Step-by-step Calculation:

1. Identify the elements: $a = 0, \, b = -1, \, c = 1, \, d = 2$

2. Compute the determinant: $\text{det}(M) = ad - bc = (0)(2) - (-1)(1) = 0 + 1 = 1$

3. Verify determinant is nonzero: Since $\text{det}(M) = 1 \neq 0$, the matrix is invertible.

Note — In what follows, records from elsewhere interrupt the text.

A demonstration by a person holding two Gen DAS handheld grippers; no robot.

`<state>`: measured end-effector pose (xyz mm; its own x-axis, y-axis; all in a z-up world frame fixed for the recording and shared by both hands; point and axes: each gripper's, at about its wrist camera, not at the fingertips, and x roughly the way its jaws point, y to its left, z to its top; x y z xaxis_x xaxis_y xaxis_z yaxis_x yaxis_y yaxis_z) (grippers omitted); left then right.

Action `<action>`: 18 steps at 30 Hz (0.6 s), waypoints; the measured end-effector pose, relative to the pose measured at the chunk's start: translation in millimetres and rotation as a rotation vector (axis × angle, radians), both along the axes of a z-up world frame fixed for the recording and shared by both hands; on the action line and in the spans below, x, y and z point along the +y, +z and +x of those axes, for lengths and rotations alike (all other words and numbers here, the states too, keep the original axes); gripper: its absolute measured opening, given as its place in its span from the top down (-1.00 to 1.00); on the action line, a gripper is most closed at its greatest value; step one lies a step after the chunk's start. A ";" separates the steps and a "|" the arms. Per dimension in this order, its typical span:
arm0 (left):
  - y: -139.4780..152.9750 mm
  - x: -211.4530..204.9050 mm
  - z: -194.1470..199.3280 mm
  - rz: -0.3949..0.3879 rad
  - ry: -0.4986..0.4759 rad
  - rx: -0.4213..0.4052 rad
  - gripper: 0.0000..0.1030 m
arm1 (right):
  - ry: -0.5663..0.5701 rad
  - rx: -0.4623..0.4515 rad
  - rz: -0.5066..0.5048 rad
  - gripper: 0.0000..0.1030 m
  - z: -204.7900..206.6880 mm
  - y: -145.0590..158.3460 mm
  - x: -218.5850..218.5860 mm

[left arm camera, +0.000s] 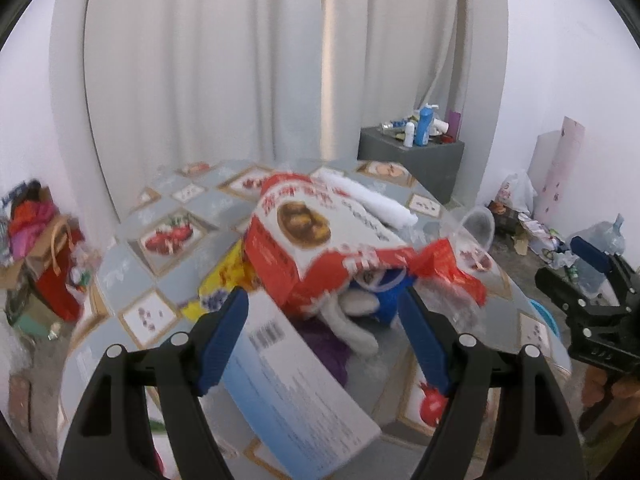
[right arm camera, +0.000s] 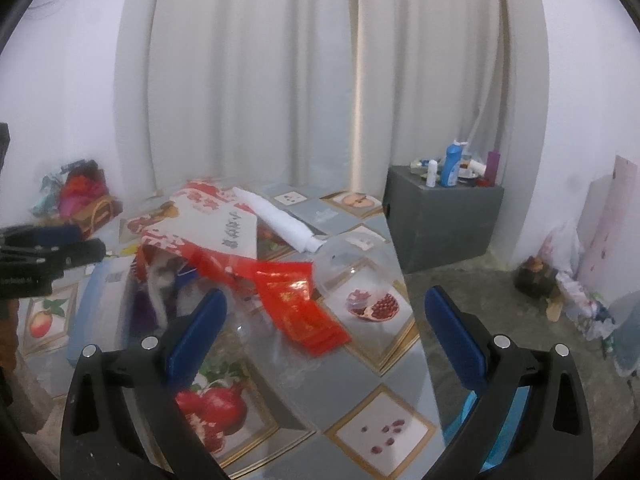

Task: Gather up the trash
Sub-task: 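Grasp the red-white snack bag with the left gripper while the right grasps the clear bowl rim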

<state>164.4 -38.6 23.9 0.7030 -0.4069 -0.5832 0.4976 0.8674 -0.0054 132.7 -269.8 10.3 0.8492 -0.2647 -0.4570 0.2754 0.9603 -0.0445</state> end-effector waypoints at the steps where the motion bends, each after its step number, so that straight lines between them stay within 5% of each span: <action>1: 0.6 -1.9 2.8 0.004 0.000 -0.011 -0.46 | -0.002 0.001 -0.002 -0.84 2.6 0.6 -2.6; 18: -33.3 -44.8 26.6 0.196 -0.079 -0.105 0.11 | -0.033 0.105 -0.007 -0.67 63.3 -18.9 -43.7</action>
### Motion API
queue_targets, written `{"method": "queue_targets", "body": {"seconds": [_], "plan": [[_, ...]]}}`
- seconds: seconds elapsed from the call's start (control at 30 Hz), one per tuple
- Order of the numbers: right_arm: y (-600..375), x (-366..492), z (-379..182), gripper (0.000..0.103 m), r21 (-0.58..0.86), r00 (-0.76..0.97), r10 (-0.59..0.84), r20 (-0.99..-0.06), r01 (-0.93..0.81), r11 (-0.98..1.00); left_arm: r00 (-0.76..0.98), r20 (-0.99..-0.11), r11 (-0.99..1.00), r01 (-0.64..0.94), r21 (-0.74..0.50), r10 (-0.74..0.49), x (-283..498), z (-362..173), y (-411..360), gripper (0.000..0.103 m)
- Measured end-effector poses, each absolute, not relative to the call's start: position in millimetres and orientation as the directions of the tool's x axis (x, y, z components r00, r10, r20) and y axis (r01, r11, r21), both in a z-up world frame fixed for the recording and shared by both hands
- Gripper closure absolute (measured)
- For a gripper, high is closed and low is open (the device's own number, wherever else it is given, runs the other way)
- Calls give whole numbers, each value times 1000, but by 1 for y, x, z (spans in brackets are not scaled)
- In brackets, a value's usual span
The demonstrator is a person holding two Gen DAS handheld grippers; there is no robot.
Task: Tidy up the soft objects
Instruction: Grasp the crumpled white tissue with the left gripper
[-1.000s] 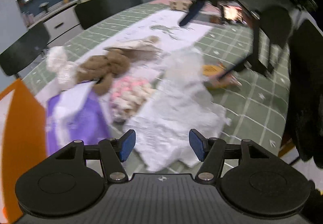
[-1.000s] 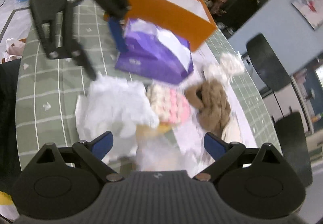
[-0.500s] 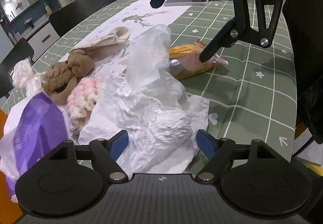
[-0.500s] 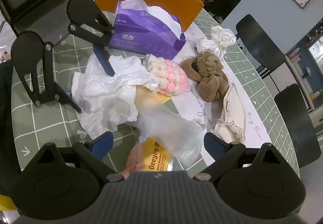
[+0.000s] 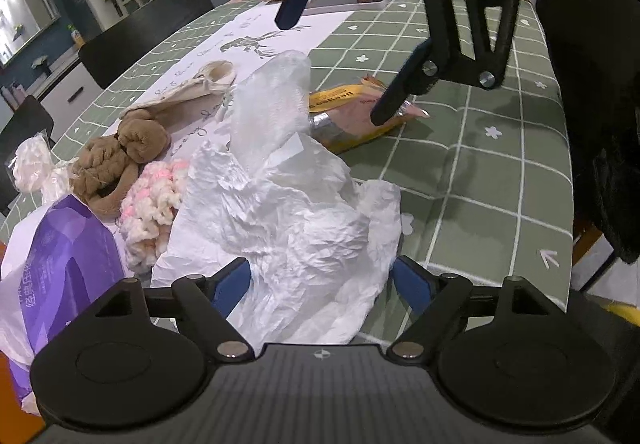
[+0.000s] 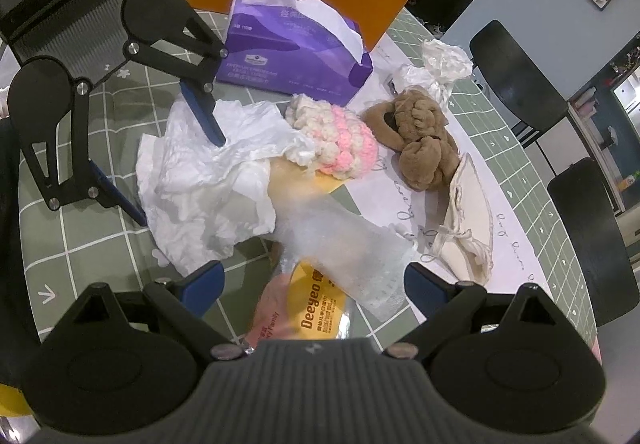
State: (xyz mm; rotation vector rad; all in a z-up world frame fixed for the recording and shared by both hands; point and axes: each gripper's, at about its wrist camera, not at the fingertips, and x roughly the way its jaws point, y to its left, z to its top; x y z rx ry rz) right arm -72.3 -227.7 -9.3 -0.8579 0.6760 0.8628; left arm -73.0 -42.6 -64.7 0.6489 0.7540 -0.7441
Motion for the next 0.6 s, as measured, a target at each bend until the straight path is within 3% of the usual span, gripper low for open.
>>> {"method": "queue_targets", "body": {"seconds": [0.17, 0.23, 0.5, 0.6], "plan": [[-226, -72, -11, 8, -370, 502, 364, -785, -850, 374, 464, -807, 592, 785, 183, -366, -66, -63, -32, 13], [-224, -72, -13, 8, -369, 497, 361, -789, -853, 369, 430, -823, 639, 761, 110, -371, -55, -62, -26, 24], [-217, -74, -21, 8, -375, 491, 359, -794, -860, 345, 488, -790, 673, 728, 133, -371, -58, -54, -21, 85], [-213, -76, -23, 8, -410, 517, 364, -775, -849, 333, 538, -765, 702, 693, 162, -355, -60, -47, -16, 88]]}}
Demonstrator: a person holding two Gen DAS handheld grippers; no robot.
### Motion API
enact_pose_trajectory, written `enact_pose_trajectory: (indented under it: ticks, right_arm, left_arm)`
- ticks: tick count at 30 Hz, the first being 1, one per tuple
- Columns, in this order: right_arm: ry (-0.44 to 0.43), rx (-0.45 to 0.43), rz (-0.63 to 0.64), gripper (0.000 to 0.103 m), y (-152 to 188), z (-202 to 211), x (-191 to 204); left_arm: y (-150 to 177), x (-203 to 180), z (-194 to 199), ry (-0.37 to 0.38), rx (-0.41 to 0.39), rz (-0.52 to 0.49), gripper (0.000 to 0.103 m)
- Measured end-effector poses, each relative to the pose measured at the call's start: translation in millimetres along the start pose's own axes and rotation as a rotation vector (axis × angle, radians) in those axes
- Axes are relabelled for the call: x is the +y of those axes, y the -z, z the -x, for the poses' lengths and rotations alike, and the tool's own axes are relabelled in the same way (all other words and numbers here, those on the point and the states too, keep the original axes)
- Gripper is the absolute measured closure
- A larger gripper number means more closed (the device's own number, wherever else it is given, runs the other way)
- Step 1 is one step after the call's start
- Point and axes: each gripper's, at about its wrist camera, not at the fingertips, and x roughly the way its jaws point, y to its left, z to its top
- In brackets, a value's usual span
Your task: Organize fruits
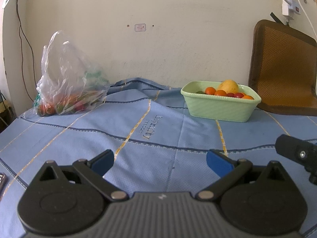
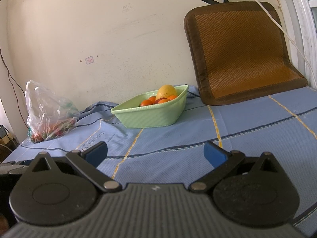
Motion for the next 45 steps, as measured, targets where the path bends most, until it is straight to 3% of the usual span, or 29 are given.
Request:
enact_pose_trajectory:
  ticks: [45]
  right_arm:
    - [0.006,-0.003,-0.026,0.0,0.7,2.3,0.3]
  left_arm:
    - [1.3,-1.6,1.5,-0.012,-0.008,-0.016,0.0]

4. Apply the inverse formula: Substitute into the formula: $M^{-1} = \frac{1}{1} \cdot \begin{bmatrix} 2 & 1 \\ -1 & 0 \end{bmatrix}$

   Simplify: $M^{-1} = \begin{bmatrix} 2 & 1 \\ -1 & 0 \end{bmatrix}$

Final Answer:

The inverse of $M$ is: $M^{-1} = \begin{bmatrix} 2 & 1 \\ -1 & 0 \end{bmatrix}$

Let me know if you would like further clarification or additional examples.

Questions to explore:

1. What happens if the determinant of a matrix is zero?
2. How is the formula for the inverse of a $2 \times 2$ matrix derived?
3. How does matrix inversion apply to solving linear systems of equations?
4. Can all square matrices be inverted?
5. How does this method extend to matrices larger than $2 \times 2$?

Tip:

Always check the determinant first to confirm if the matrix is invertible!